FBI Director Says Prolific Default Encryption Hurting Government Spying Efforts (go.com)
SonicSpike quotes a report from ABC News: FBI Director James Comey warned again Tuesday about the bureau's inability to access digital devices because of encryption and said investigators were collecting information about the challenge in preparation for an "adult conversation" next year. Widespread encryption built into smartphones is "making more and more of the room that we are charged to investigate dark," Comey said in a cybersecurity symposium. The remarks reiterated points that Comey has made repeatedly in the last two years, before Congress and in other settings, about the growing collision between electronic privacy and national security. "The conversation we've been trying to have about this has dipped below public consciousness now, and that's fine," Comey said at a symposium organized by Symantec, a technology company. "Because what we want to do is collect information this year so that next year we can have an adult conversation in this country." The American people, he said, have a reasonable expectation of privacy in private spaces -- including houses, cars and electronic devices. But that right is not absolute when law enforcement has probable cause to believe that there's evidence of a crime in one of those places, including a laptop or smartphone. "With good reason, the people of the United States -- through judges and law enforcement -- can invade our private spaces," Comey said, adding that that "bargain" has been at the center of the country since its inception. He said it's not the role of the FBI or tech companies to tell the American people how to live and govern themselves. "We need to understand in the FBI how is this exactly affecting our work, and then share that with folks," Comey said, conceding the American people might ultimately decide that its privacy was more important than "that portion of the room being dark." Comey made his remarks to the 2016 Symantec Government Symposium. The Daily Dot has another take on Comey's remarks, which you can read here.

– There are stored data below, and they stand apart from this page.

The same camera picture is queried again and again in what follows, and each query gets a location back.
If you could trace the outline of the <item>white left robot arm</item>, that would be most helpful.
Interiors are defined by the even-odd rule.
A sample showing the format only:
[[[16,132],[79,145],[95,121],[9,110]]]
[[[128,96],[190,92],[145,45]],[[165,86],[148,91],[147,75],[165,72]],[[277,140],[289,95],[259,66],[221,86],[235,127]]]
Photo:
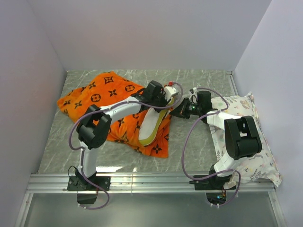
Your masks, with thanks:
[[[91,190],[95,186],[97,149],[107,140],[113,123],[149,108],[157,113],[167,110],[173,106],[171,101],[177,94],[178,90],[173,84],[163,87],[153,80],[146,88],[120,102],[100,107],[91,105],[73,127],[80,142],[78,148],[73,148],[80,150],[80,162],[77,167],[80,187]]]

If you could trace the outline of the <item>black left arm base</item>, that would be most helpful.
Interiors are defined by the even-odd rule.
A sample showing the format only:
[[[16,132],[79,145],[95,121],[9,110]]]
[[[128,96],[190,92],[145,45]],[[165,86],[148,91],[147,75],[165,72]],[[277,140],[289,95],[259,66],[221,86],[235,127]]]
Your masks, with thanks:
[[[111,177],[93,175],[88,178],[93,184],[87,182],[82,175],[69,177],[67,191],[77,193],[77,203],[80,205],[92,205],[96,202],[99,192],[106,192],[109,198]]]

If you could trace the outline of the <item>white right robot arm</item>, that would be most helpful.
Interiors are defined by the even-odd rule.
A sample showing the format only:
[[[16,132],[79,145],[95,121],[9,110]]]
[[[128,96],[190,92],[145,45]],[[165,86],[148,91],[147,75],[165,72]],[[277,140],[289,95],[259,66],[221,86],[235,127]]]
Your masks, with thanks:
[[[229,108],[226,100],[223,100],[225,104],[223,109],[213,108],[211,102],[213,92],[211,89],[199,87],[195,103],[189,98],[184,98],[170,114],[182,119],[189,119],[195,115],[198,116],[197,122],[202,121],[224,131],[226,152],[212,166],[209,175],[193,177],[184,172],[185,176],[193,181],[208,181],[212,188],[219,189],[230,181],[243,160],[253,157],[262,150],[262,144],[253,117],[226,113]]]

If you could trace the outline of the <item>white pillow yellow edge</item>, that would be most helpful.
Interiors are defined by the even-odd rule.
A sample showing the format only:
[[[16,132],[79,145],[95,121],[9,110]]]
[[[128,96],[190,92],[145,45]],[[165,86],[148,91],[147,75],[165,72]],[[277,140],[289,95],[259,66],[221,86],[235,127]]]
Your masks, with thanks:
[[[169,108],[162,109],[160,112],[153,108],[148,109],[138,134],[138,141],[141,147],[151,145],[155,141],[160,124],[169,113]]]

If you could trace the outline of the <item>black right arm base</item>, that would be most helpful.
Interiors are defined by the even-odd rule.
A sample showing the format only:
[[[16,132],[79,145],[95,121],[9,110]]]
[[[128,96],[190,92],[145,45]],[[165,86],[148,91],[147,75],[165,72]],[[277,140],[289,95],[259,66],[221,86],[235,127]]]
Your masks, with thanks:
[[[207,192],[206,198],[210,204],[223,205],[227,201],[226,190],[223,188],[227,183],[231,175],[225,177],[213,176],[205,180],[192,180],[189,183],[194,186],[196,191],[219,191],[219,192]]]

Did they learn nothing from the encryption wars of the 1990s?
Here's my take on that.
Fuck you. We're not your children . Stop treating us as if we were.
Go fuck yourself, federal government.
When law enforcement agencies in the USA think "parallel construction" of the source of their evidence is acceptable or justifiable. Maybe if they hadn't be so underhanded and dirty in the first place, people might believe in them.
The Feds were the ones that violated the "bargain".
Good.
> "With good reason, the people of the United States -- through judges and law enforcement -- can invade our private spaces," Comey said, adding that that "bargain" has been at the center of the country since its inception.
Yes, but for specific limited instances and after obtaining warrants for each case.
What Comey/The FBI are actually demanding is our freedom to use encryption be completely removed so that they can perform warrantless mass monitoring on a national scale.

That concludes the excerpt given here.